5. A device according to claim 4, characterized in that said first transparent tube (1) presents an inside diameter that is greater than or equal to the inside diameter of said second hollow internal channel of said coupling element (22), which second hollow channel includes a transition zone of circular cross-section in the form of a funnel of diameter that decreases progressively until it joins said first hollow internal channel of said needle (21).

6. A device according to claim 5, characterized in that said coupling element (22) comprises at its proximal end a first tubular sleeve (31) having an outside surface onto which the distal end of said first transparent tube (1) is fitted, said first sleeve (31) being extended at the distal end by an intermediate portion (32) providing the junction between said first tubular sleeve (31) and said pointed distal portion (21) of the needle, such that said intermediate portion (32) presents a circular cross-section of outside diameter greater than or equal to that of the outside diameter of said first tubular sleeve, and decreases progressively from its largest diameter cross-section to its cross-section at the junction with said distal portion at the pointed end (21) of the needle, said second hollow internal channel of said coupling element (22) including inside said intermediate portion (32) said funnel-shaped transition zone of cross-section that decreases progressively.

7. A device according to claim 1, characterized in that said first transparent tube (1) includes a leaktight capsule (4) at its proximal end for closing said first tube (1), said capsule (4) including a flexible membrane (41) of elastic material, the membrane being incised so as to be suitable for having a said radiological guidewire pass therethrough in leaktight manner.

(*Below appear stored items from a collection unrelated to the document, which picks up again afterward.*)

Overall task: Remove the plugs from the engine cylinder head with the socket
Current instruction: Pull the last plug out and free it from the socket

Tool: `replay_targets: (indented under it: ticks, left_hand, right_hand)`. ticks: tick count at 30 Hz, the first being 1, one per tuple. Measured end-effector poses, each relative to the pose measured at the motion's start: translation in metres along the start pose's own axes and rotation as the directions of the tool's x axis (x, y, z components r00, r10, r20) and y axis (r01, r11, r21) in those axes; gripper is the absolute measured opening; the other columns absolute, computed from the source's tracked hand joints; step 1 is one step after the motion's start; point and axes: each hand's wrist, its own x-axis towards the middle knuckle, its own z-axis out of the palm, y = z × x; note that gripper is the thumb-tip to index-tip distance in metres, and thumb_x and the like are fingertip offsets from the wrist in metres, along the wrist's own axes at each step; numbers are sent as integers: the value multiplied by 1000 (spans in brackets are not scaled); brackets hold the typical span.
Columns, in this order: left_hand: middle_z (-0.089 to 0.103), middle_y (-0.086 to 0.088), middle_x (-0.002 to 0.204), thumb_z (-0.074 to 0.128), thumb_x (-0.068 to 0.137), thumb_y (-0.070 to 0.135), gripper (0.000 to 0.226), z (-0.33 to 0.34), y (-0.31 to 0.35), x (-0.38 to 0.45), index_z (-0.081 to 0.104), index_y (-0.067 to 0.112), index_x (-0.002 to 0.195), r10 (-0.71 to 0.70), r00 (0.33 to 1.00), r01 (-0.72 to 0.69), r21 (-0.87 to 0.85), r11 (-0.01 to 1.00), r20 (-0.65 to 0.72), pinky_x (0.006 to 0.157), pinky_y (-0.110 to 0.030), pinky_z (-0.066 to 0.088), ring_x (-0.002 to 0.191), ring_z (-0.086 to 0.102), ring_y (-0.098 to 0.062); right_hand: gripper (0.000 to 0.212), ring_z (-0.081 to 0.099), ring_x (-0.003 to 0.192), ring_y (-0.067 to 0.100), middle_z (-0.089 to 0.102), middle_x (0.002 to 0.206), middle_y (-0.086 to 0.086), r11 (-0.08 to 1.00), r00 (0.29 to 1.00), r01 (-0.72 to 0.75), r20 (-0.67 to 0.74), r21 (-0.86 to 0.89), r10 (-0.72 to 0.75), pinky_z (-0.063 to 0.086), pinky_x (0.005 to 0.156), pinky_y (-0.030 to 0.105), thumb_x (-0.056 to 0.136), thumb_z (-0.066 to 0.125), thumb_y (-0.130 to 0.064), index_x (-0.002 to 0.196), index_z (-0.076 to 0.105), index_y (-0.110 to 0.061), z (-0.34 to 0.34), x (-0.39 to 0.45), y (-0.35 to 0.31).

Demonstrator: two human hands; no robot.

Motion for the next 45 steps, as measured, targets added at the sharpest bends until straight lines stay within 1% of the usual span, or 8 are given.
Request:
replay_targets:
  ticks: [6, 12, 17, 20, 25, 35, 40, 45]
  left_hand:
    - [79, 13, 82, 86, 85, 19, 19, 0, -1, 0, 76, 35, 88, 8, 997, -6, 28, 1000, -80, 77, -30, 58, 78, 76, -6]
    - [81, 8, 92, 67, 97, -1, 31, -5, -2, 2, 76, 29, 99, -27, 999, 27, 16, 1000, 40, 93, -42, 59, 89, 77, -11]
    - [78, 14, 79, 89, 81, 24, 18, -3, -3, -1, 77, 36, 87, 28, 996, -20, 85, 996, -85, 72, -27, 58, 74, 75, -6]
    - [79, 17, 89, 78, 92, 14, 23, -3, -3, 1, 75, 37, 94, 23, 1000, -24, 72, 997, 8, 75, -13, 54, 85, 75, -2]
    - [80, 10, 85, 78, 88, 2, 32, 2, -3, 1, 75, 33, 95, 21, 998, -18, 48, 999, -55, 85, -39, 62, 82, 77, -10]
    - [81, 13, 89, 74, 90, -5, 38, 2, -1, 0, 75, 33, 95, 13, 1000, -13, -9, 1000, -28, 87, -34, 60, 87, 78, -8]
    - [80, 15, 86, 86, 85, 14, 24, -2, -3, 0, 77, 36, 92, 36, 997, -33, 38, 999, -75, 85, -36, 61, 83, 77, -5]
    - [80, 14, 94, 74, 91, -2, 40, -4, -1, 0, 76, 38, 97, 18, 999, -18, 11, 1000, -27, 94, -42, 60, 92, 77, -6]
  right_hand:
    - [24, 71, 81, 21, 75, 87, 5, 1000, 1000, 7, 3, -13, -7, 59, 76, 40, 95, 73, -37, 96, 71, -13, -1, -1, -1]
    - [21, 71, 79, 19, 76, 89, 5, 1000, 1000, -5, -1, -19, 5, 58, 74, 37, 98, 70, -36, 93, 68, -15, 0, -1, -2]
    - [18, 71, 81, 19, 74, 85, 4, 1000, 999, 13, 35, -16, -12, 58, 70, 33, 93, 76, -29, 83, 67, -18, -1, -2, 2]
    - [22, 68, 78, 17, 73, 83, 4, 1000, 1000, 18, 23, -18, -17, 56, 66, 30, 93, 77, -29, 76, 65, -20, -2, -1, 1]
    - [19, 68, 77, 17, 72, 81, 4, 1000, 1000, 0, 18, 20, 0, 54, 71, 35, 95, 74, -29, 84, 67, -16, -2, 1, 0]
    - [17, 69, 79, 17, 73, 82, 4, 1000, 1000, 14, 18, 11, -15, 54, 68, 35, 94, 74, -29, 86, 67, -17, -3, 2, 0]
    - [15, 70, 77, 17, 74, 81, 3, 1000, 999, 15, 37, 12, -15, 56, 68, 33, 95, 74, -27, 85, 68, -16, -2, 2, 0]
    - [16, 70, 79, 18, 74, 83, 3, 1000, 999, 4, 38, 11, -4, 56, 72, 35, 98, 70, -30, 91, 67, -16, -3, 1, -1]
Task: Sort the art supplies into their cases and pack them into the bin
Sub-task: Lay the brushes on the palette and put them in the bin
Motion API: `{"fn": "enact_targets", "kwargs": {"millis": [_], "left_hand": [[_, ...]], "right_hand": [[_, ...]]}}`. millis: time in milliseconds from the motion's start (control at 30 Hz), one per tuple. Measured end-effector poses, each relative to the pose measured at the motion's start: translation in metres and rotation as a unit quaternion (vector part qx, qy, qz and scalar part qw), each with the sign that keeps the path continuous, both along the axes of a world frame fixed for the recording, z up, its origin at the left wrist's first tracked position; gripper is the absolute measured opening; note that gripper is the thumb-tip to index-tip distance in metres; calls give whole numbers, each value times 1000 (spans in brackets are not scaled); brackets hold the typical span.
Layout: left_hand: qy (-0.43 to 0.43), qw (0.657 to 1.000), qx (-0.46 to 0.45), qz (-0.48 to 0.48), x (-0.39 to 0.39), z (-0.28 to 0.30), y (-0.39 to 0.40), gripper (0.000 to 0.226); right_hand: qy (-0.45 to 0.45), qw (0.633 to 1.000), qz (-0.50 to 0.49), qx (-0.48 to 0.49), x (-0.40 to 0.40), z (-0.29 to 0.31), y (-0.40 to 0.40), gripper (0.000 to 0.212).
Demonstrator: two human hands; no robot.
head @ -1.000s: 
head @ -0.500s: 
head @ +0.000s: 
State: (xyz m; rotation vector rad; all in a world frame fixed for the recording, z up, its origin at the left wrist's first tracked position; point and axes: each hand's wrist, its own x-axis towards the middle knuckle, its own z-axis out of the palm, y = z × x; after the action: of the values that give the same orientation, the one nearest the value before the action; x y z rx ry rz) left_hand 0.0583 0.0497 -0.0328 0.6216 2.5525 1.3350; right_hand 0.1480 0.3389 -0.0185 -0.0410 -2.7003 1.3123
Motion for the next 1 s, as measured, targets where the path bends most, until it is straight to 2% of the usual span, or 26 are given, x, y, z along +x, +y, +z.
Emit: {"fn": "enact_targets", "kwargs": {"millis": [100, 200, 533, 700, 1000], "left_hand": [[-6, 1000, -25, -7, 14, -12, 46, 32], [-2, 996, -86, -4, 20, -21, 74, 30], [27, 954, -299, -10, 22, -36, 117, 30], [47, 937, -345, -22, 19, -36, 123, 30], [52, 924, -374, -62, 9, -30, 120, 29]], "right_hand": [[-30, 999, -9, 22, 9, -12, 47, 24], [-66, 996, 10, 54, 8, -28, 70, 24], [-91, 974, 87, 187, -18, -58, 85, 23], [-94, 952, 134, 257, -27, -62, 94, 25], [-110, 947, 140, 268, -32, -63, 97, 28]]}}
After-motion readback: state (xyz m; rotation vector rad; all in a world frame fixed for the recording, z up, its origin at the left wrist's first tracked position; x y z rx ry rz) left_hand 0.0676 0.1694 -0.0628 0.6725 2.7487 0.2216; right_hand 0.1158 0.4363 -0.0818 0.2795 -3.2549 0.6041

8. A device according to claim 1, characterized in that said first tube (1) includes injection means (5) enabling a liquid to be injected into said first tube (1), the injection means preferably being constituted by a lateral orifice (5) in the proximal zone of said first tube that is to remain outside said patient, said lateral orifice (5) preferably being integrated in a said leaktight capsule (4), when present.

9. A device according to claim 8, characterized in that said injection means (5) comprises a second flexible tube (6) suitable for fitting to said lateral orifice (5) and having at its free end a cock (61), preferably a multi-port cock.

10. A kit of elements suitable for being assembled together to provide a device according to claim 1, the kit being characterized in that said elements comprise:

said first transparent flexible tube (1);

said hollow metal needle (2);

where appropriate, said closure means, preferably said leaktight capsule (4); and

where appropriate, said injection means, preferably said second flexible tube (6) and more preferably including said cock (61);

said elements being preassembled or dissembled, at least in part, and preferably in the same packaging.